WORK REQUIRED: From the line with "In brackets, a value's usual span" through the line with "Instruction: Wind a", repeat the entries verbatim, both end lines included, and add nothing.

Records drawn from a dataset
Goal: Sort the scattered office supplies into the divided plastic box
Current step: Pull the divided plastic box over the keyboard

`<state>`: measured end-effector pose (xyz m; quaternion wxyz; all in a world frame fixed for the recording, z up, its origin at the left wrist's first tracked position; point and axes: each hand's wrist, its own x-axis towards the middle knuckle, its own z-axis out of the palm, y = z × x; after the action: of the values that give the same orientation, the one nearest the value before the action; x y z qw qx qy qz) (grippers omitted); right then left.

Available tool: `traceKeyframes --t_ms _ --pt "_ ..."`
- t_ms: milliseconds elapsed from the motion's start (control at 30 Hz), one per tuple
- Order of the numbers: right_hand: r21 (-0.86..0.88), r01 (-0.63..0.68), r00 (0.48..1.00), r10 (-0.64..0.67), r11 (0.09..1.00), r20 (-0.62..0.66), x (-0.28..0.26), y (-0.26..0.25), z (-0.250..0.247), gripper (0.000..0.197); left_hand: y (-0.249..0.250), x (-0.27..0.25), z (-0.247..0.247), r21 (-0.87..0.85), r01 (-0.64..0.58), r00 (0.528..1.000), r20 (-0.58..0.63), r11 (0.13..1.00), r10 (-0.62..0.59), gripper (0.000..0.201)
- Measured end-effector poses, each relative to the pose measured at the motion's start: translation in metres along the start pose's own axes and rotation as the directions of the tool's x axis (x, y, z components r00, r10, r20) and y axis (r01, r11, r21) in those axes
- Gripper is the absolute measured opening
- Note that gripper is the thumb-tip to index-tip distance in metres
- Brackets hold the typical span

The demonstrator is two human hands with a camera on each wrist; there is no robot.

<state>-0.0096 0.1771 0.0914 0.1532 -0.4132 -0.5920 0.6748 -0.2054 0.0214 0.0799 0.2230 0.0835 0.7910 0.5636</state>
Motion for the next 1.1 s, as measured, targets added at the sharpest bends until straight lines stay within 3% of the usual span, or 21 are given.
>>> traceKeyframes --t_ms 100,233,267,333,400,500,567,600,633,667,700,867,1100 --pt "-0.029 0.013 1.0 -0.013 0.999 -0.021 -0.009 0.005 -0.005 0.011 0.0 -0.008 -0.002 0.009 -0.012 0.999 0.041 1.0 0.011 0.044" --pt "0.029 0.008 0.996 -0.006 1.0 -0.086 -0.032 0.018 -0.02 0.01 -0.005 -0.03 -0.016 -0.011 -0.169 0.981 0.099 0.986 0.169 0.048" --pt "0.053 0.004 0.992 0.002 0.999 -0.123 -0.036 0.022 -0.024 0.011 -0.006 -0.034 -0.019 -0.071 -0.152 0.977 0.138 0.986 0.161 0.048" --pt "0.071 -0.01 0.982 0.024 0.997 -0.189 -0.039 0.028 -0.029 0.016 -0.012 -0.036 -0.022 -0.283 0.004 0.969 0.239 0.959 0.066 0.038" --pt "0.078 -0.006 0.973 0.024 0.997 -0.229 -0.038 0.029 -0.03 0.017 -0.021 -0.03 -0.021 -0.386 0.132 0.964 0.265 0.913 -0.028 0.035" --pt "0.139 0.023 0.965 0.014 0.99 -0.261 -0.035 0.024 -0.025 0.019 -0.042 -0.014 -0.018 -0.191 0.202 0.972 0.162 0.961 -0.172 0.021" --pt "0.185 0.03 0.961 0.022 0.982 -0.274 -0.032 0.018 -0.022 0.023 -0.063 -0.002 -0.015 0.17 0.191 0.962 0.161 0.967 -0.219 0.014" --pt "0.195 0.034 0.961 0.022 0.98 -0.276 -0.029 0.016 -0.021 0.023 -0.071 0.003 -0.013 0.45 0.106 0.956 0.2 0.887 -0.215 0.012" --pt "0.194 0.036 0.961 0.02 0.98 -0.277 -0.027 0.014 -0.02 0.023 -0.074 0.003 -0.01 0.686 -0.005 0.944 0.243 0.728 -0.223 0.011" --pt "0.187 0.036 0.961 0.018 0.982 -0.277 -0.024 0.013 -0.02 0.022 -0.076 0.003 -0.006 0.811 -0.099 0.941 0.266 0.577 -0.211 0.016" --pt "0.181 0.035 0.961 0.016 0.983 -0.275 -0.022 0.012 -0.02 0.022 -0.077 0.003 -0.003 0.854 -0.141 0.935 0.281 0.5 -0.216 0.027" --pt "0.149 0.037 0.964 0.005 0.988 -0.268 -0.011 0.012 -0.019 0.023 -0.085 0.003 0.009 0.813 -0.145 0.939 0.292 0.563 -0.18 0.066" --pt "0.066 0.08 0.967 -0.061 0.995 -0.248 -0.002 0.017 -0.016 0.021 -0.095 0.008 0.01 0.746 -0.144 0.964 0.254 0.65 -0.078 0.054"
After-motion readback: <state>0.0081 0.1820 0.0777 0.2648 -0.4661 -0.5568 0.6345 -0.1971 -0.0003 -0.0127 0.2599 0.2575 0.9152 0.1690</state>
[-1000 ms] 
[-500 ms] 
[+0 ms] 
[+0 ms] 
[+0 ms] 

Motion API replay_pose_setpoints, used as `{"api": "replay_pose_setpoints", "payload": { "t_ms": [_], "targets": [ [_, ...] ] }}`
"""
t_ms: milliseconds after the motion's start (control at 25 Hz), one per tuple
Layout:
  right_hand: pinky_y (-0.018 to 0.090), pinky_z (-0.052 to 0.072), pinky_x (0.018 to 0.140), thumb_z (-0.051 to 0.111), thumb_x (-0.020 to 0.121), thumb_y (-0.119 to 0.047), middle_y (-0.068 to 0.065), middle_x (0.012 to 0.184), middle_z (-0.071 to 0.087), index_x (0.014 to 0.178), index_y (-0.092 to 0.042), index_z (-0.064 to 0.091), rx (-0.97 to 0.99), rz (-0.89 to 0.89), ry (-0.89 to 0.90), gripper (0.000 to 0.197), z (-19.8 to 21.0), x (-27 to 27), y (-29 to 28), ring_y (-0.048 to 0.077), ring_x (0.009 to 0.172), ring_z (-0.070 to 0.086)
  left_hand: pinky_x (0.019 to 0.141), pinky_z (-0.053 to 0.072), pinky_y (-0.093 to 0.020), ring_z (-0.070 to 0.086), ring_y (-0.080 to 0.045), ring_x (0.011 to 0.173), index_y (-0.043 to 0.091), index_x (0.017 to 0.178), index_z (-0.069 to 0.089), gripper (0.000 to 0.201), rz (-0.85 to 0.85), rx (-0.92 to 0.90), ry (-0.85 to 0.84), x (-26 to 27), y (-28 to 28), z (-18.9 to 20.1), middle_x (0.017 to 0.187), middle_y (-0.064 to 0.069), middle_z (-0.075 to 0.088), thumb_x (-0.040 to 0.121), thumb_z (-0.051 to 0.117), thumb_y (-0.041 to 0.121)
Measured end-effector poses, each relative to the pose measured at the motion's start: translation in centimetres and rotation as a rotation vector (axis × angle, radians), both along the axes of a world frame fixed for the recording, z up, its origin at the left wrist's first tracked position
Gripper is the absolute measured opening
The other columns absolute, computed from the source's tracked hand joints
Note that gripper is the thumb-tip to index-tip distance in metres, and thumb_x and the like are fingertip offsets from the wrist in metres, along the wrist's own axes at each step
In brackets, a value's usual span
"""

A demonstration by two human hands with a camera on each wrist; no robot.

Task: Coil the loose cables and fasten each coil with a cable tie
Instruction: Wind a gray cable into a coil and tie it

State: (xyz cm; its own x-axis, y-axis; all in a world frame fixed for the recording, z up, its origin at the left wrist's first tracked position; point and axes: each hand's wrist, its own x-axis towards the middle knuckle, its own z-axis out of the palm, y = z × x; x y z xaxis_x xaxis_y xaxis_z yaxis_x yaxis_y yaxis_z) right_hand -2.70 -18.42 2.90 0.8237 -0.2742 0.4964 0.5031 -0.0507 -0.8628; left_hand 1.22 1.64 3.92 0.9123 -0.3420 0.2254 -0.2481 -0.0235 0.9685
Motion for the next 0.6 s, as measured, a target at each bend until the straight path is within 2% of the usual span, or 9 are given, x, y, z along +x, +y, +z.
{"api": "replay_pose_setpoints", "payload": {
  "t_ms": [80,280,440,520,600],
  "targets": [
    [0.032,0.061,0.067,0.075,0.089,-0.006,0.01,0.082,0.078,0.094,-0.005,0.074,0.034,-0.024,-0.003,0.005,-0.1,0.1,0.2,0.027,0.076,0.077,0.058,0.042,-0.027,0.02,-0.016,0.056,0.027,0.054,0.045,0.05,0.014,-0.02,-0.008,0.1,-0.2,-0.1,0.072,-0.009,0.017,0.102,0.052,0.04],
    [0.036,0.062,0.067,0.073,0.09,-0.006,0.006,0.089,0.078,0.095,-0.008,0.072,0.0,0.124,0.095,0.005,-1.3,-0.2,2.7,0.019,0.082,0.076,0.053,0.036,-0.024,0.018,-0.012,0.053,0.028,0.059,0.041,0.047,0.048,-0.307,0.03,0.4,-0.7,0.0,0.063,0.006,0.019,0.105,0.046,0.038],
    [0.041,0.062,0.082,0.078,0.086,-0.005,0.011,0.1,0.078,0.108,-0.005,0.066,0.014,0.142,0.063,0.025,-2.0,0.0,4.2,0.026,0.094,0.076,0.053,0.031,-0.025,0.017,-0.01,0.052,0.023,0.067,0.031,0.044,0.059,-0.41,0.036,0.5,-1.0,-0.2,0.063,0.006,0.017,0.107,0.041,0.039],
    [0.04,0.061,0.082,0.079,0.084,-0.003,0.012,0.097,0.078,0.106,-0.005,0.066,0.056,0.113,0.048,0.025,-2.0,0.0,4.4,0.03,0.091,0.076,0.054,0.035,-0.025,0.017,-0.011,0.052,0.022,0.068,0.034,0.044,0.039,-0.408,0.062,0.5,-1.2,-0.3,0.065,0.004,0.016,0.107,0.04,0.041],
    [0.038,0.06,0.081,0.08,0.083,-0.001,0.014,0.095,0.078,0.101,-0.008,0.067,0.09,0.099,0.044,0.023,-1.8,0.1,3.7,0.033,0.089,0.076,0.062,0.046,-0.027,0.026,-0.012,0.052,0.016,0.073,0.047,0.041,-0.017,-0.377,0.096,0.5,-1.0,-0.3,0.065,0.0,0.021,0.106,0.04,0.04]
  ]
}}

ANSWER SECTION:
In brackets, a value's usual span
"""

A demonstration by two human hands with a camera on each wrist; no robot.

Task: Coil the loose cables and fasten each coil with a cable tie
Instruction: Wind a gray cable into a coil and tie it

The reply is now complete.